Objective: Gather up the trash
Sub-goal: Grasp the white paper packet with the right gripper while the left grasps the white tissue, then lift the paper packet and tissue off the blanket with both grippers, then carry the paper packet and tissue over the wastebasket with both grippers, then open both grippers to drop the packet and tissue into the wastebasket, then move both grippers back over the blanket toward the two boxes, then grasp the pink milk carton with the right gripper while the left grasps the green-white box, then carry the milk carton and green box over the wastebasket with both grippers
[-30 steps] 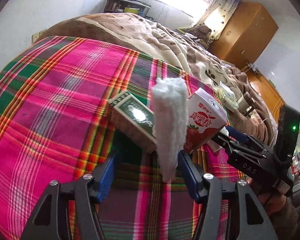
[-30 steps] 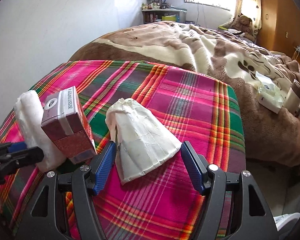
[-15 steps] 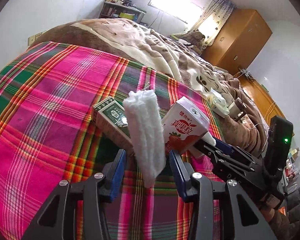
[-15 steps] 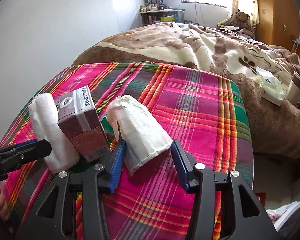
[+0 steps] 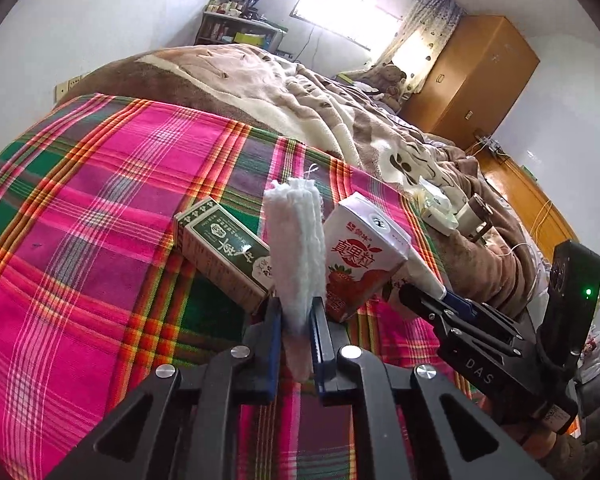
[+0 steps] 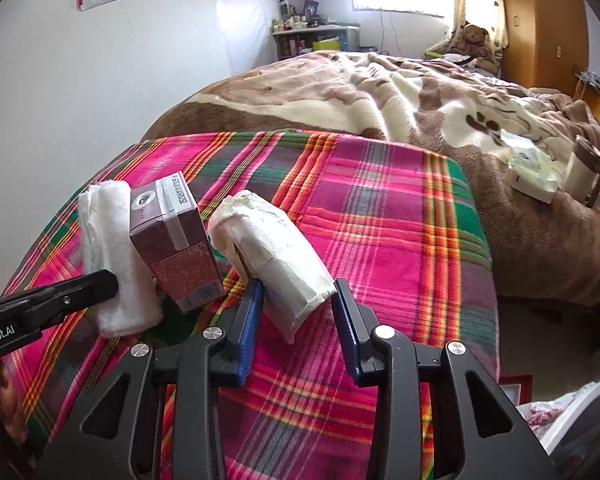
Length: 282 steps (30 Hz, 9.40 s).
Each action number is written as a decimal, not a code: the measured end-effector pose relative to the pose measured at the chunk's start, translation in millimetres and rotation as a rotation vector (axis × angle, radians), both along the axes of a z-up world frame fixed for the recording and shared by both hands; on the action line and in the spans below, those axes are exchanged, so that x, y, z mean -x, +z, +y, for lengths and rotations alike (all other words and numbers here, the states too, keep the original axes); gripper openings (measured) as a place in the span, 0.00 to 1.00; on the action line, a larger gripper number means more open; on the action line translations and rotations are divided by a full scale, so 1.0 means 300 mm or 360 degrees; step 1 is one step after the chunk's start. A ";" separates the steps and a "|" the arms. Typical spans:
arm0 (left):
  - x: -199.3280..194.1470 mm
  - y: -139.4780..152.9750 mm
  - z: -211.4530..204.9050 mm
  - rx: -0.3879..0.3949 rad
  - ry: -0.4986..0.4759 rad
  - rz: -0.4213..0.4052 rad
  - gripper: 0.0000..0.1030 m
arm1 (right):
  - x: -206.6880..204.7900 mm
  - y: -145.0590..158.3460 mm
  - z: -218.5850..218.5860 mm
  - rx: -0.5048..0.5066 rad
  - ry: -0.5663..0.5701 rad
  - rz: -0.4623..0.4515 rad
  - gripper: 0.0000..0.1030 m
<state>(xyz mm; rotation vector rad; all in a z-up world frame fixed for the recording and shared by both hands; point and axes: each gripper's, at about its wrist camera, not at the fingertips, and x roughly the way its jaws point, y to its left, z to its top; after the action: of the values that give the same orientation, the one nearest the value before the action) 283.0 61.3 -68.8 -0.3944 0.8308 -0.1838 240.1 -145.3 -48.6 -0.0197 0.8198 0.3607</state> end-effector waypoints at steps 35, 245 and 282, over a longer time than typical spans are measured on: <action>0.303 0.143 -0.238 -0.0088 -0.0306 -0.0145 0.13 | 0.303 0.125 -0.273 -0.0256 -0.0301 -0.0156 0.34; -0.066 0.065 -0.077 -0.0375 -0.0085 -0.0014 0.34 | 0.115 0.091 -0.067 -0.0272 -0.0197 -0.0074 0.42; 0.502 0.356 -0.438 -0.0309 -0.0442 -0.0453 0.34 | 0.530 0.260 -0.376 -0.0251 -0.0512 -0.0400 0.42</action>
<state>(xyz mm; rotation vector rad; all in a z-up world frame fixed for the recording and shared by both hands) 132.5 -70.0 37.9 -0.0651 0.6127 -0.4042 81.1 -258.2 29.5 0.2085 0.5325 0.1143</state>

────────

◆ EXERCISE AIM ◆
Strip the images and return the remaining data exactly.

◆ ANSWER SPACE ◆
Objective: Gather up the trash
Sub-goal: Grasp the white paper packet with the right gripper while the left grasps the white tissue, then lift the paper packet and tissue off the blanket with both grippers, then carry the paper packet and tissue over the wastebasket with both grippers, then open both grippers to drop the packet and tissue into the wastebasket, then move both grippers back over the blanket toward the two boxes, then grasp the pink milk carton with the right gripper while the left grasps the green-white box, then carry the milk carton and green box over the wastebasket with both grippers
[-30 steps] 
[-30 steps] 
[-15 steps] 
[-15 steps] 
[+0 steps] 
[+0 steps] 
Length: 282 steps (30 Hz, 9.40 s).
Each action number is written as a decimal, not a code: the measured end-effector pose relative to the pose measured at the chunk's start, translation in millimetres and rotation as a rotation vector (axis × angle, radians), both along the axes of a z-up world frame fixed for the recording and shared by both hands; on the action line and in the spans below, those axes are exchanged, so that x, y, z mean -x, +z, +y, for lengths and rotations alike (all other words and numbers here, the states too, keep the original axes); gripper openings (measured) as a place in the span, 0.00 to 1.00; on the action line, a larger gripper number means more open; on the action line translations and rotations are divided by a full scale, so 1.0 means 300 mm or 360 degrees; step 1 is one step after the chunk's start. A ";" separates the steps and a "|" the arms. Typical spans:
arm0 (left):
  - x: -199.3280..194.1470 mm
  - y: -139.4780..152.9750 mm
  - z: -211.4530..204.9050 mm
  - rx: -0.3879..0.3949 rad
  - ry: -0.4986..0.4759 rad
  - rz: -0.4213..0.4052 rad
  - gripper: 0.0000..0.1030 m
arm1 (right):
  - x: -206.6880..204.7900 mm
  - y: -145.0590..158.3460 mm
  - z: -218.5850..218.5860 mm
  - rx: -0.5048..0.5066 rad
  - ry: -0.5663..0.5701 rad
  - rz: -0.4623..0.4515 rad
  - gripper: 0.0000..0.1030 m
<state>(xyz mm; rotation vector rad; all in a z-up world frame fixed for the recording and shared by both hands; point and axes: each gripper's, at about its wrist camera, not at the fingertips, and x roughly the way its jaws point, y to its left, z to its top; after the action: of the values that give the same orientation, the one nearest the value before the action) 283.0 61.3 -68.8 -0.3944 0.8308 -0.1838 240.1 -145.3 -48.6 -0.0197 0.8198 0.3607</state> end-effector waypoints at steps 35, 245 and 282, over a longer time than typical spans are measured on: <action>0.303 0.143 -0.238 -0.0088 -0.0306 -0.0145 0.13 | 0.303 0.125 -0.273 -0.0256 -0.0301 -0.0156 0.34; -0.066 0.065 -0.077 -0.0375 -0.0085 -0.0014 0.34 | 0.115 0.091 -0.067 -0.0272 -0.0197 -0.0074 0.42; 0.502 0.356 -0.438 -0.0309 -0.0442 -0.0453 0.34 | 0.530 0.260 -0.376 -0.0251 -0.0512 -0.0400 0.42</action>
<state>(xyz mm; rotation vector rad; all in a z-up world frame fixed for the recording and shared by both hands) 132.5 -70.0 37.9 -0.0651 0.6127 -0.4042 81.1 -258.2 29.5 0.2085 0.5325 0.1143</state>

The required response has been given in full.